Это ж он, Герман Анисьев такое любил. Ох как любил! Потому на жену у него больше и не стоял, что другие ласки его заводили. Другие стоны, вовсе не сладострастные. И чтобы сначала на коленках перед ней поползать, как он перед всеми ползает всю жизнь, а потом загнуть и как…
Он так размечтался, что чуть не пропустил нужный поворот. Но взвизгнув тормозами, с прогрёбом, но всё же вписался.
Район был бедненький, криминальный, задрипанный. Но зато квартиры сдавались дёшево. К типовой облезлой пятиэтаке он и подкатил. Остановился, посмотрел назад на беспокойно заёрзавшую Девчонку. И пока выходил, всё же ножичек снова открыл.
— Сейчас спокойненько, без суеты, — накинул он на связанные руки девчонки свою ветровку, прикрывая верёвку и отошёл, позволив ей вылезти самой. — Внимания не привлекаем. Идём ровненько.
Приобнял её и повёл перед собой, но лезвием в бок для профилактики всё же упёрся.

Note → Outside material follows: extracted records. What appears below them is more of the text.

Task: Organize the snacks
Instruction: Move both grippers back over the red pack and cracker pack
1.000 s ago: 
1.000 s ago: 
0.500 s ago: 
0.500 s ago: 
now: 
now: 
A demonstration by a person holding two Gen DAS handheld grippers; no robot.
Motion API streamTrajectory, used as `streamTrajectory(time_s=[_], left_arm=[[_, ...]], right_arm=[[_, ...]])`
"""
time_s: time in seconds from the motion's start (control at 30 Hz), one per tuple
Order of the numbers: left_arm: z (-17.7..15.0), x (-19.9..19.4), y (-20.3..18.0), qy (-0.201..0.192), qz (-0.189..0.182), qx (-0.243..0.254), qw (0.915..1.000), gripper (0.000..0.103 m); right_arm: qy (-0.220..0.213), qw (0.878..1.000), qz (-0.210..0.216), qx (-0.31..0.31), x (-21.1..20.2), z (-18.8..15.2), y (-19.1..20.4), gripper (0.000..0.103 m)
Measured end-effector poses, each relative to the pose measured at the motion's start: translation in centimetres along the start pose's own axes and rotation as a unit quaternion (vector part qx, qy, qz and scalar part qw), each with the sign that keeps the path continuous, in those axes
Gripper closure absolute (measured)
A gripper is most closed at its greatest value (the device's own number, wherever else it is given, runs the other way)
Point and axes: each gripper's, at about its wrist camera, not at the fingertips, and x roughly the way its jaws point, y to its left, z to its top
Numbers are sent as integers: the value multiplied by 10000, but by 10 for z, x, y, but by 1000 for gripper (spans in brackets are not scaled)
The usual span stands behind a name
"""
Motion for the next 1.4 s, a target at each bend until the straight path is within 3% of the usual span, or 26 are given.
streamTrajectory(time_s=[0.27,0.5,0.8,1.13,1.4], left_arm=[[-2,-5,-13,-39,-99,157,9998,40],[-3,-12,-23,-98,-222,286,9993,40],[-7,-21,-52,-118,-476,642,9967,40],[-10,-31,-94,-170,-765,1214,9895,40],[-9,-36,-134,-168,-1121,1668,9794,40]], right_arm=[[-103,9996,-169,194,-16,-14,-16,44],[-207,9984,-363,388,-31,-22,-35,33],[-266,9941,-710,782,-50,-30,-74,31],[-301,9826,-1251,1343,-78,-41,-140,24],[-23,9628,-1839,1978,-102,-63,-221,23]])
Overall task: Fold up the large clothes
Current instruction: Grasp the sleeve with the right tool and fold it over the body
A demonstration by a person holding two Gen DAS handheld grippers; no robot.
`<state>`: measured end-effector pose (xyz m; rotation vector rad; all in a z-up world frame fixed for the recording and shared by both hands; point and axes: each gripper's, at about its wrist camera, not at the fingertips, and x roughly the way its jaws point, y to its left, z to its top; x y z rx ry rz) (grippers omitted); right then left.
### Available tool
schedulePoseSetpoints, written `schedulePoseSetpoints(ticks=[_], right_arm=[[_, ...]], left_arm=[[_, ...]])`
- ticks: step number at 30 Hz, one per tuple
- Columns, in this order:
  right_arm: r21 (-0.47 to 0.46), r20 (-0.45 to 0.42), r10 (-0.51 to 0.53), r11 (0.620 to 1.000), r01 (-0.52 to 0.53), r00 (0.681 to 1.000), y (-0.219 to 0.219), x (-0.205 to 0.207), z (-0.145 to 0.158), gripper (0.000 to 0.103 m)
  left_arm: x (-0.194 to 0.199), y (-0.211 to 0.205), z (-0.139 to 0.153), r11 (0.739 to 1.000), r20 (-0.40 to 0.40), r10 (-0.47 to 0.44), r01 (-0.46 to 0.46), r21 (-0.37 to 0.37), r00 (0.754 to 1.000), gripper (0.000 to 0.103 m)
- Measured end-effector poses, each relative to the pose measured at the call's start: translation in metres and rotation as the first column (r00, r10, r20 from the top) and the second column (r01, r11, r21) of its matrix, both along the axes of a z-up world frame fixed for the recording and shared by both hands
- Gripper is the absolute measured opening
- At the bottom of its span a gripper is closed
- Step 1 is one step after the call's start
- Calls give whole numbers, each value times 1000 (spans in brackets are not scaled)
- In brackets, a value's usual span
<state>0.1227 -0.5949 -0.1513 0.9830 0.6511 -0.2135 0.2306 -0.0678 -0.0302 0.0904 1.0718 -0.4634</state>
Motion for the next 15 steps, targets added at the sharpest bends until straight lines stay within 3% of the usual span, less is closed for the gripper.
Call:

Оглянулся: никого, только «собачья свадьба» бежала по пустому двору, покачивая задранными хвостами. Вырвись сейчас девчонка, дай дёру со страха, и ведь вся эта бездомная свора рванёт за ней. И как знать кто из них страшнее: он со своим тупым туристическим ножичком или эти злые разохоченные псы.
Но она не побежала, только на выщербленной ступеньке оступилась и тихонько вскрикнула, когда лезвие оцарапало бок.
Герман задрал футболку, глянуть на её царапину уже в обшарпанной квартире.
«Ну вот и первая кровь», — криво улыбнулся он. И не удержался, запустил руку ей между ног, обшаривая карманы, а потом уж швырнул девчонку на пол. Как же обожгло руку теплом даже сквозь ткань тоненьких джинсов. Как же сладко от неё пахло. Но это потом, потом, торопиться некуда.
Сумку её, что отобрала Анька, он ещё по дороге засунул под сиденье. Пусть ей хоть обзвонятся, хоть обыщутся — никто её здесь не найдёт.
А она ответит ему за всё. За всё расплатится, стерва, с лихвой.
Такой херни как наручники у него конечно, не было. Но зато были пластмассовые хомуты. Вот такой самоблокирующейся кабельной стяжкой он её к трубе в комнате и пристегнул, с двух сторон от батареи. В совершенно пустой комнате, где когда-то стоял диван, кишащий клопами, но хозяин, перед тем как квартиру сдать, его выкинул и всё обработал.
«Или может соврал? — снова почесался Герман. — Может, в той драной кровати, что стояла в другой комнате тоже были клопы?» Но сейчас проверять ему не хотелось.
Он надкусил, оторвал кусок самого обычного прозрачного скотча и, опять не встретив никакого сопротивления, наклеил девчонке на рот. Нет, если она и дальше будет сидеть как мешок с картошкой, у него ж не встанет. Но ничего, сейчас он намоется, сдерёт с неё штаны, а там расшевелится сама.